(Excerpts from a dataset)
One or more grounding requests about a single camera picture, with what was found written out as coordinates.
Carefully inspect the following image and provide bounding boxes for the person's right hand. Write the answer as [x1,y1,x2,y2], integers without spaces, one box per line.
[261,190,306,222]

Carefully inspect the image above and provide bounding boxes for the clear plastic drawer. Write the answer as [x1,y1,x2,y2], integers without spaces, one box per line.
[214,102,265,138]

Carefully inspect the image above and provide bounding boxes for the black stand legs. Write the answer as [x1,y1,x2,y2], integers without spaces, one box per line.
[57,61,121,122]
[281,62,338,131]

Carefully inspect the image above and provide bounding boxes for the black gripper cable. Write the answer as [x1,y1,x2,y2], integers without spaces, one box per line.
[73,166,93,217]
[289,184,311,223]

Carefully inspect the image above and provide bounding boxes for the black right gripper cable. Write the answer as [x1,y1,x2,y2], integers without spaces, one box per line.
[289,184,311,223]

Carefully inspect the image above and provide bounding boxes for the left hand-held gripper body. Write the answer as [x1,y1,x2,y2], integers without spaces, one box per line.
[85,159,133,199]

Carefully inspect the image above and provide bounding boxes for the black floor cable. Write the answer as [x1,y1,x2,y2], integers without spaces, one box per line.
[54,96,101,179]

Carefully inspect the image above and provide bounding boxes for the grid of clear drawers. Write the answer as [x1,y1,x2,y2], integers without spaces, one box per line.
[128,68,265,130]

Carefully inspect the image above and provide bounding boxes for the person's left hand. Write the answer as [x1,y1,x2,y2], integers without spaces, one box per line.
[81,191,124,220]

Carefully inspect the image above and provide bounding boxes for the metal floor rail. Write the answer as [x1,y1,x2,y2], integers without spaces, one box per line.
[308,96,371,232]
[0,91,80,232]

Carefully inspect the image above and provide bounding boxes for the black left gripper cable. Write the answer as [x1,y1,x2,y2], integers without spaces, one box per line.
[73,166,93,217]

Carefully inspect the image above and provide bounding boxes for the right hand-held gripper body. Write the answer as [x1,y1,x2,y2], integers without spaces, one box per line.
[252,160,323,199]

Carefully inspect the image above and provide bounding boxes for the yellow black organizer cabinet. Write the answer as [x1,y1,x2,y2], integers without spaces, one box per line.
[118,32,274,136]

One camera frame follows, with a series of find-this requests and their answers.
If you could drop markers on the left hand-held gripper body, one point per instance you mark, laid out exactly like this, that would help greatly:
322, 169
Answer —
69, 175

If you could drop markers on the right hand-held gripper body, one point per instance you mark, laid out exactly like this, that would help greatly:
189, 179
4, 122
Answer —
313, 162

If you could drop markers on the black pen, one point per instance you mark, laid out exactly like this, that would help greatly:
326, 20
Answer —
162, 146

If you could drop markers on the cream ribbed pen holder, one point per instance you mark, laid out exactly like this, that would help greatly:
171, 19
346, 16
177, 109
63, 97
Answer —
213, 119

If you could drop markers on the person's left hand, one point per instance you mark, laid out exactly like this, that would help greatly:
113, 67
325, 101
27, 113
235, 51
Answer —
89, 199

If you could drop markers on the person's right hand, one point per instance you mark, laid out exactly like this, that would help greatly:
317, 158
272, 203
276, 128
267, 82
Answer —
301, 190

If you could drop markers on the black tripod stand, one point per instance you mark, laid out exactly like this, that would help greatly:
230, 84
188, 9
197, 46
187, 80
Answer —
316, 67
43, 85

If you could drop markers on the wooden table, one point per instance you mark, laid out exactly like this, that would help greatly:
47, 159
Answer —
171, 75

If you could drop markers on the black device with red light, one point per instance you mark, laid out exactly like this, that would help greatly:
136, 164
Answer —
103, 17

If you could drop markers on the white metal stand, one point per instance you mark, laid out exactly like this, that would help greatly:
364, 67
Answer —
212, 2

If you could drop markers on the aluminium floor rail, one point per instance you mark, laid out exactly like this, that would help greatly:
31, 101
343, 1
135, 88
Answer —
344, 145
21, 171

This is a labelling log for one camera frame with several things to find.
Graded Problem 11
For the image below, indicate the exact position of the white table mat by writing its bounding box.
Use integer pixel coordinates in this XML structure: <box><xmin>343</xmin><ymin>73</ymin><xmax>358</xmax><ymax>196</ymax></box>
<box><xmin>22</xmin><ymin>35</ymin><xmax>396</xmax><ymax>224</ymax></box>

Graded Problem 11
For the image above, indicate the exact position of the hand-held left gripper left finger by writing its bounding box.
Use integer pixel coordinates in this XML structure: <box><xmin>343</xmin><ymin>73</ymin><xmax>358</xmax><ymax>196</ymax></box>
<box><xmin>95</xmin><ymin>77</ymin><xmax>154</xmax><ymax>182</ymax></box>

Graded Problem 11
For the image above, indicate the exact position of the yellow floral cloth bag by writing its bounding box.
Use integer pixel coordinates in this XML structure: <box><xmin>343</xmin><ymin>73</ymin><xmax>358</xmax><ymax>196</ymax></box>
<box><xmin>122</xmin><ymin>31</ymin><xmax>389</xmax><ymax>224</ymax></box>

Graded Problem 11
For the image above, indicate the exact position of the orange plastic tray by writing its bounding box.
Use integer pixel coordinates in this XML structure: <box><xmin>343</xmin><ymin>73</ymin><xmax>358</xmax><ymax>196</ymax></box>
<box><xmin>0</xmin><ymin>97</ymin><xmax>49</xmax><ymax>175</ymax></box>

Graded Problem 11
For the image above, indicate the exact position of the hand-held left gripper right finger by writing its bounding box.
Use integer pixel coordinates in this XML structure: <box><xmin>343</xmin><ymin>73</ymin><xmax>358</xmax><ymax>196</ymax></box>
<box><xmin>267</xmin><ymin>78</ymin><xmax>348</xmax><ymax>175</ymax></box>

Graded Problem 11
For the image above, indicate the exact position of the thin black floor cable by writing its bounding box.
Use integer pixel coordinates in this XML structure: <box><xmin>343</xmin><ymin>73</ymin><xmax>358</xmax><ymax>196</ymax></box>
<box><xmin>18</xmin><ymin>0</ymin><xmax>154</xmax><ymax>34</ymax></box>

---

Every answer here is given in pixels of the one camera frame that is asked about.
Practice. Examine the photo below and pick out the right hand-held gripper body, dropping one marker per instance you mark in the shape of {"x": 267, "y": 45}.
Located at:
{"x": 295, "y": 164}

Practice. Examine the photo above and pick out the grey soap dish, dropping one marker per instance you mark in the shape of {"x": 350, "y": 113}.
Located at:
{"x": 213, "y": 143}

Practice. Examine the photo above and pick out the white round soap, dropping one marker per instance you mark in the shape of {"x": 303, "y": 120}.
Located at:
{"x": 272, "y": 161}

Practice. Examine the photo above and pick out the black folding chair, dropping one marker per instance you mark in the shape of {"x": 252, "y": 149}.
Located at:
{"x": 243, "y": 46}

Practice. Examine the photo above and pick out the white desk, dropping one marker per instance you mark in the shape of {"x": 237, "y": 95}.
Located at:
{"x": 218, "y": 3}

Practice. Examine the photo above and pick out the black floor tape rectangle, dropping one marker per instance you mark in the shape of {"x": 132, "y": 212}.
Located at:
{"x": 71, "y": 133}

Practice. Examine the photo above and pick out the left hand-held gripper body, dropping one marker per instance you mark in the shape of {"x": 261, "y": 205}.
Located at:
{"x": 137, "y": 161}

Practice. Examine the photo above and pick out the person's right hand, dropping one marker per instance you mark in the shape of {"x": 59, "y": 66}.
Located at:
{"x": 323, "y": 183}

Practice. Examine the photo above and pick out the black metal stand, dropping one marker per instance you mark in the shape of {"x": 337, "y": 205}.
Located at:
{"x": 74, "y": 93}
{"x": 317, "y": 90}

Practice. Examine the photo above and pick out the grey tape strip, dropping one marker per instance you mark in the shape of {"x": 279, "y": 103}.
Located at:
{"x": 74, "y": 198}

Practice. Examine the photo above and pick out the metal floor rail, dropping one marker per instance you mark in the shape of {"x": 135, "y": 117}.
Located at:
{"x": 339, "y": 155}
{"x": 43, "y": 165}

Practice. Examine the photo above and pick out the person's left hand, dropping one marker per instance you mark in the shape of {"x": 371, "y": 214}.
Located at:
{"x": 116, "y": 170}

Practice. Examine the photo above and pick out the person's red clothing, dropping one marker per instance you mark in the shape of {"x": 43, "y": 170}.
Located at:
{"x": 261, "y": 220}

- **Task details**: Each line of the records with the word "laid" in it is to be copied.

- **Solution to this problem**:
If you could drop markers on the left hand-held gripper body, one point per instance you mark, laid out exactly like this, that would help greatly:
If you could drop markers on the right hand-held gripper body, one point per instance you mark, laid out exactly like this, that would help greatly:
If you could drop markers on the black pen, one point per instance you mark, laid out exactly like this, that would help greatly:
If you could drop markers on the cream ribbed pen holder, one point per instance you mark, laid out exactly like this, that would help greatly:
If you could drop markers on the person's left hand, one point per instance you mark, laid out exactly like this, that would help greatly:
If you could drop markers on the person's right hand, one point per instance you mark, laid out exactly like this, that would help greatly:
If you could drop markers on the black tripod stand, one point per instance you mark, laid out exactly like this, that would help greatly:
If you could drop markers on the wooden table, one point per instance you mark, laid out exactly like this, that would help greatly:
If you could drop markers on the black device with red light, one point per instance you mark, laid out exactly like this, that would help greatly:
If you could drop markers on the white metal stand, one point per instance you mark, laid out exactly like this, that would help greatly:
If you could drop markers on the aluminium floor rail, one point per instance you mark, laid out exactly like this, that would help greatly:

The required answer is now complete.